Skip to main content

Writing a metrics processor

Finally, let's build a metrics processor. The telemetrygen tool doesn't give you a lot of options for customizing the metrics it generates. You can send either a Sum or Gauge metric that is named gen.

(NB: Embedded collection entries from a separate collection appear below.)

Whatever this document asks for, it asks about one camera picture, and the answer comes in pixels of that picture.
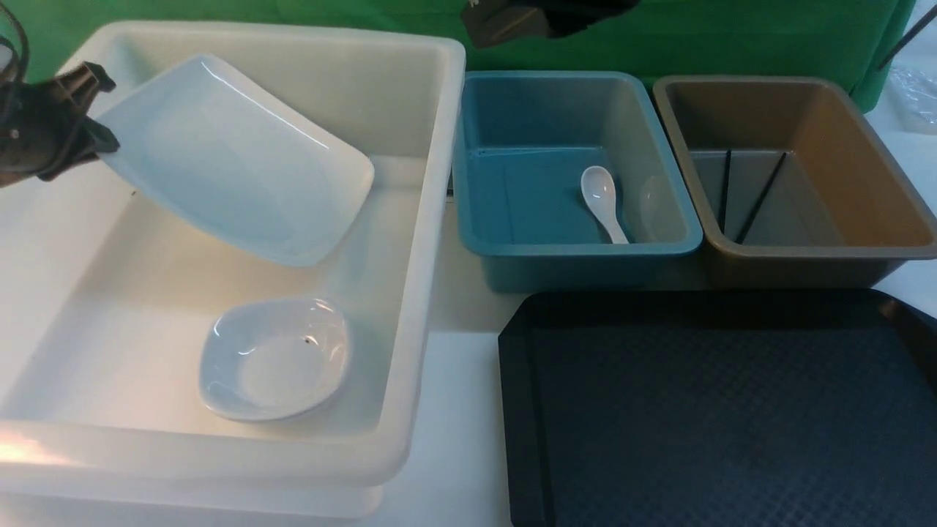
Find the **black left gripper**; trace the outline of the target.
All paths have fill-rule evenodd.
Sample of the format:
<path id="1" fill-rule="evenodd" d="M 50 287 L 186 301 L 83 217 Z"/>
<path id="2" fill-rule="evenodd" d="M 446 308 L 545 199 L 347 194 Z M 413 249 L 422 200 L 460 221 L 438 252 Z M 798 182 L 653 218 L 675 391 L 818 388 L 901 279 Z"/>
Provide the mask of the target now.
<path id="1" fill-rule="evenodd" d="M 51 182 L 76 166 L 118 151 L 113 131 L 89 115 L 115 83 L 100 64 L 84 62 L 42 83 L 2 83 L 1 186 L 30 178 Z"/>

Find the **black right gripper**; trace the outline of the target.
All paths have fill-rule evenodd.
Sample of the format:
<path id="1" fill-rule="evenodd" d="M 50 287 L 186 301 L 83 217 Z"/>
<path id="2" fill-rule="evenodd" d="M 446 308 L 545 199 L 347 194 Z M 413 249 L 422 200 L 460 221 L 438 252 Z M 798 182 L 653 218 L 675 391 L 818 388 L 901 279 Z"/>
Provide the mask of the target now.
<path id="1" fill-rule="evenodd" d="M 635 9 L 639 1 L 468 1 L 461 21 L 472 44 L 491 48 L 526 37 L 564 39 Z"/>

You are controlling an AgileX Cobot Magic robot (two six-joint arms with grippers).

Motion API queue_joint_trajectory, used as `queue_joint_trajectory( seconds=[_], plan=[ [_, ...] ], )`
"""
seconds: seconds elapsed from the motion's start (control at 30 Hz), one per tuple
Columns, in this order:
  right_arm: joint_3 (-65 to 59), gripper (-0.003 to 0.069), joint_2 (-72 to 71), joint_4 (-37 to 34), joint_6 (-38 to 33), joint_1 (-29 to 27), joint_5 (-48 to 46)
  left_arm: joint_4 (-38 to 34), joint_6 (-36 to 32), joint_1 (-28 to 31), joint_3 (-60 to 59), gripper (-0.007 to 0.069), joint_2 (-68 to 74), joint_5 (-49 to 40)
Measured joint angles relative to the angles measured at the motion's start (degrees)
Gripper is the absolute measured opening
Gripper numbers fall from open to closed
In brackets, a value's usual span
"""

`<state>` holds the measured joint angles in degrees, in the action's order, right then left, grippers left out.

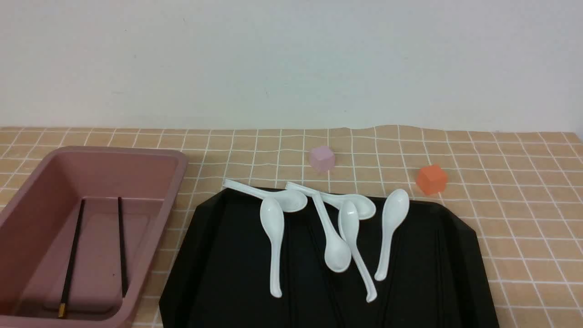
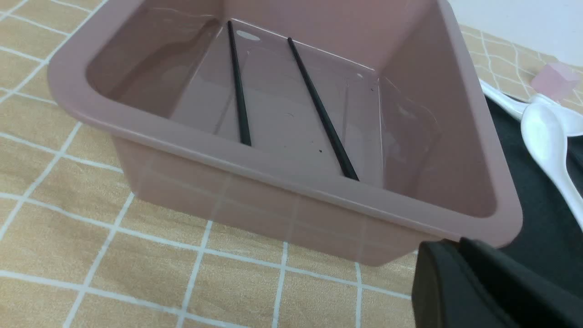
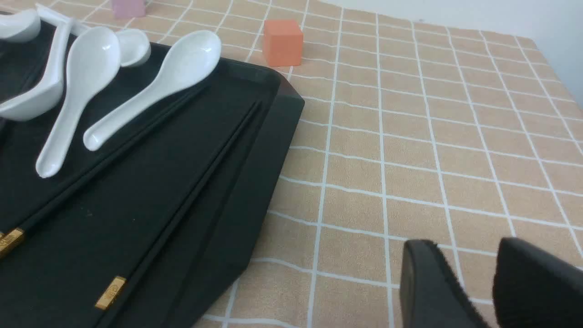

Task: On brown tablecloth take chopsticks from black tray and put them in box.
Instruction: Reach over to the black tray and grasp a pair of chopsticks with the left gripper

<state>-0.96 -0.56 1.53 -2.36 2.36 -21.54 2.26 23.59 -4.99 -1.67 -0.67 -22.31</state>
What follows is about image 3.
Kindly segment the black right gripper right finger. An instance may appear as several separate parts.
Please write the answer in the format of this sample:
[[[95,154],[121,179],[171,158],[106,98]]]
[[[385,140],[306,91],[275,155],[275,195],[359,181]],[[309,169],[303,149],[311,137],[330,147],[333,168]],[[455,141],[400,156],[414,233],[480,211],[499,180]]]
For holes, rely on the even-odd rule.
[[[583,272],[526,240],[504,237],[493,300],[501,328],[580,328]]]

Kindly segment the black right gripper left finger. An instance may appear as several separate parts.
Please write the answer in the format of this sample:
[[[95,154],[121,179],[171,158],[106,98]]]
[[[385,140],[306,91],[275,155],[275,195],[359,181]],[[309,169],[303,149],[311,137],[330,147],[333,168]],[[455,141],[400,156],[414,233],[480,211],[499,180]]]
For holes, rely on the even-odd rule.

Let's build a processor that filters out the gen metric and creates a more interesting exponential histogram.

Open up your editor or Python IDE and paste the following into a file called metrics_processor.py.

import time
from rotel_sdk.open_telemetry.metrics.v1 import (
MetricData,
ExponentialHistogramBuckets,
ExponentialHistogram,
ExponentialHistogramDataPoint,
ResourceMetrics,
Exemplar,
AggregationTemporality,
ExemplarValue,
ResourceMetrics,
Metric
)

from rotel_sdk.open_telemetry.common.v1 import KeyValue, AnyValue


def process_metrics(resource_metrics: ResourceMetrics):
scope_metrics = resource_metrics.scope_metrics
for scope_metric in scope_metrics:
filtered_metrics = []
for metric in scope_metric.metrics:
if metric.name != "gen":
filtered_metrics.append(metric)

# Let's create a more useful metric
if len(filtered_metrics) == 0:
histo = create_http_latency_exponential_histogram()
metric = Metric()
metric.name = "rotel_created_metric"
metric.unit = "milliseconds"
metric.description = "Example of how to create a metric with Rotel's Python Processor SDK"
metric.metadata = [KeyValue("rotel-metadata-example", AnyValue("hello-from-metadata"))]
metric.data = MetricData.ExponentialHistogram(histo)
filtered_metrics.append(metric)

scope_metric.metrics = filtered_metrics


def create_http_latency_exponential_histogram() -> ExponentialHistogram:
"""
Creates an ExponentialHistogram representing HTTP request latency distribution.

The histogram uses:
- Scale of 0 (base = 2^(2^0) = 2^1 = 2)
- Most buckets concentrated in the 5-20ms range
- Some data in higher latency buckets
- Exemplars showing specific slow requests
"""

# Create the main exponential histogram
histogram = ExponentialHistogram()
histogram.aggregation_temporality = AggregationTemporality.Cumulative

# Create a data point for our latency measurements
data_point = ExponentialHistogramDataPoint()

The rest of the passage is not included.